Według deklaracji, pierwsze pociągi na trasie z Bielska-Białej do Cieszyna pojawią się za siedem lat, ale to daty mocno pesymistyczne. Ireneusz Merchel podkreślał, że w latach 2007-2015 zlikwidowano wiele kilometrów połączeń kolejowych, które od 2016 roku są sukcesywnie przywracane. Głos w trakcie konferencji prasowej zabrali również m.in. wiceminister Stanisław Szwed oraz poseł Przemysław Drabek.

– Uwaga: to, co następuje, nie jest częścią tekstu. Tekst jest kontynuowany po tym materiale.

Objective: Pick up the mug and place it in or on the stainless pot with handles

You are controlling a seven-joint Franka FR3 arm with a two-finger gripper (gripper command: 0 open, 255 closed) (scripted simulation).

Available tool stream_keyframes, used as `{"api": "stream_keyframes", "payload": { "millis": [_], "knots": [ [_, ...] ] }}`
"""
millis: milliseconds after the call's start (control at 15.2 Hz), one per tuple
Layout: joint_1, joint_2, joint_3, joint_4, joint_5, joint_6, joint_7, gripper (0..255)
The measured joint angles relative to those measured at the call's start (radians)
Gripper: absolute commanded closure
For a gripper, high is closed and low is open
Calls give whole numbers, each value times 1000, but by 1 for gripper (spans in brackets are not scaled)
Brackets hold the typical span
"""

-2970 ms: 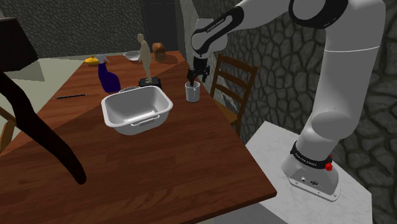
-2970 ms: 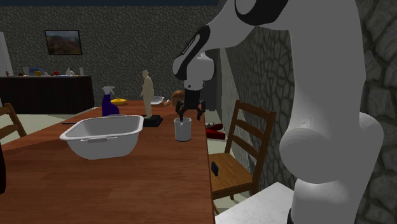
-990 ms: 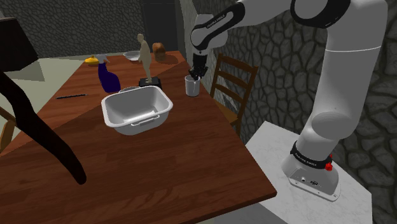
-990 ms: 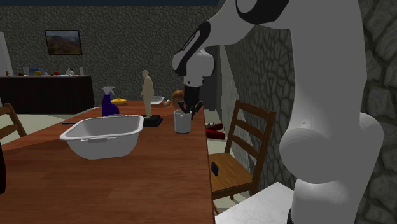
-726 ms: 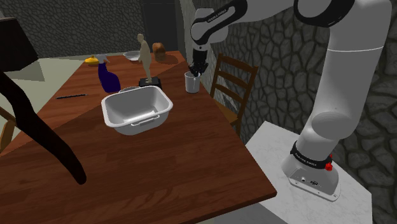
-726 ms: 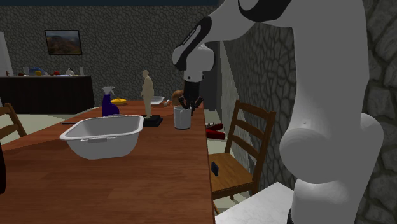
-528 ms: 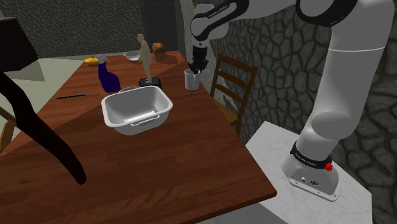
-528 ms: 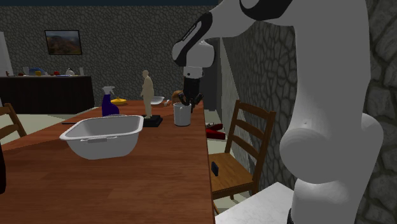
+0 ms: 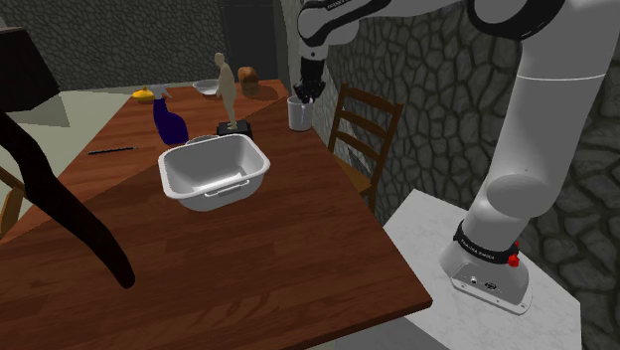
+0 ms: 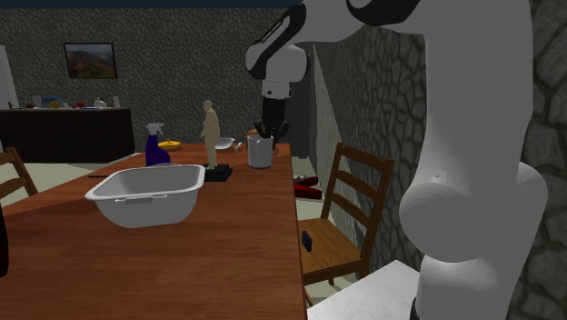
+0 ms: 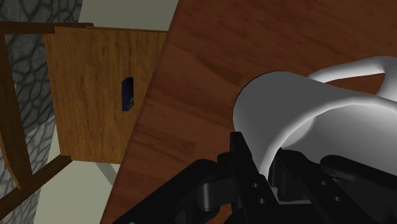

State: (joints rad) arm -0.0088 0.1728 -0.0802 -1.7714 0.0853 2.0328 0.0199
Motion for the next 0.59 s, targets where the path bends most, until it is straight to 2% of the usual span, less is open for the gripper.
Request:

Początkowo inwestycja rewitalizacji 22-kilometrowego odcinka linii kolejowej do Skoczowa znajdowała się na liście rezerwowej rządowego Programu Kolej Plus, ale wiosną PKP PLK poinformowała, że projekt Aglomeracji Beskidzkiej uzyska dofinansowanie. Według szacunków, modernizacja odcinka kosztować ma 350 mln zł, dofinansowanie z rządowego programu Kolej Plus wynosić ma niespełna 300 mln zł, a pozostałą część kwoty wyłożą samorządy, w tym miasto Bielsko-Biała i marszałek województwa śląskiego.

Po modernizacji trasy i jej korekcie prędkość pociągu zostanie podniesiona do nawet 120 km/h na odcinkach prostych i 70 km/h na łukach. W ramach inwestycji planuje się budowę praktycznie od nowa nawierzchni torowej, budowę lub modernizację obiektów inżynieryjnych, przejazdów i przejść, ale także utworzenie nowych przystanków kolejowych na osiedlu Polskich Skrzydeł czy w Starym Bielsku.